The first step before we can define our `Trainer` is to define a `TrainingArguments` class that will contain all the hyperparameters the `Trainer` will use for training and evaluation. The only argument you have to provide is a directory where the trained model will be saved, as well as the checkpoints along the way. For all the rest, you can leave the defaults, which should work pretty well for a basic fine-tuning.

In [17]:
from transformers import TrainingArguments

training_args = TrainingArguments("test-trainer")

The second step is to define our model. As in the previous chapter, we will use the `AutoModelForSequenceClassification` class, with two labels:

In [18]:
from transformers import AutoModelForSequenceClassification

model = AutoModelForSequenceClassification.from_pretrained(checkpoint, num_labels=2)

Some weights of the model checkpoint at bert-base-uncased were not used when initializing BertForSequenceClassification: ['cls.predictions.transform.LayerNorm.bias', 'cls.seq_relationship.weight', 'cls.predictions.decoder.weight', 'cls.predictions.transform.LayerNorm.weight', 'cls.predictions.transform.dense.weight', 'cls.predictions.transform.dense.bias', 'cls.predictions.bias', 'cls.seq_relationship.bias']
- This IS expected if you are initializing BertForSequenceClassification from the checkpoint of a model trained on another task or with another architecture (e.g. initializing a BertForSequenceClassification model from a BertForPreTraining model).
- This IS NOT expected if you are initializing BertForSequenceClassification from the checkpoint of a model that you expect to be exactly identical (initializing a BertForSequenceClassification model from a BertForSequenceClassification model).
Some weights of BertForSequenceClassification were not initialized from the model checkpoint at

You will notice that unlike in Chapter 2, you get a warning after instantiating this pretrained model. This is because BERT has not been pretrained on classifying pairs of sentences, so the head of the pretrained model has been discarded and a new head suitable for sequence classification has been added instead. The warnings indicate that some weights were not used (the ones corresponding to the dropped pretraining head) and that some others were randomly initialized (the ones for the new head). It concludes by encouraging you to train the model, which is exactly what we are going to do now.

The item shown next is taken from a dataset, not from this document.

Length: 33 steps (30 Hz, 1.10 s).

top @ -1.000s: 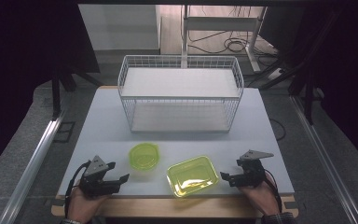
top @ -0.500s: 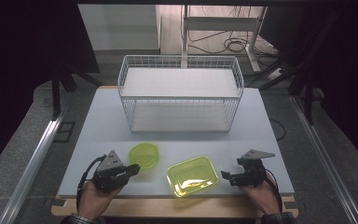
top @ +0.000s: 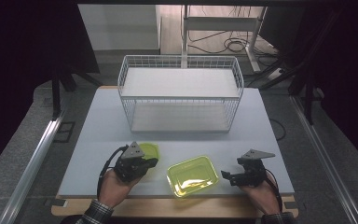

Once we have our model, we can define a `Trainer` by passing it all the objects constructed up to now — the `model`, the `training_args`, the training and validation datasets, our `data_collator`, and our `tokenizer`:

In [19]:
from transformers import Trainer

trainer = Trainer(
    model,
    training_args,
    train_dataset=tokenized_datasets["train"],
    eval_dataset=tokenized_datasets["validation"],
    data_collator=data_collator,    # optional
    tokenizer=tokenizer,
)

Note that when you pass the tokenizer as we did here, the default `data_collator` used by the `Trainer` will be a `DataCollatorWithPadding` as defined previously, so you can skip the line `data_collator=data_collator` in this call. It was still important to show you this part of the processing in section 2!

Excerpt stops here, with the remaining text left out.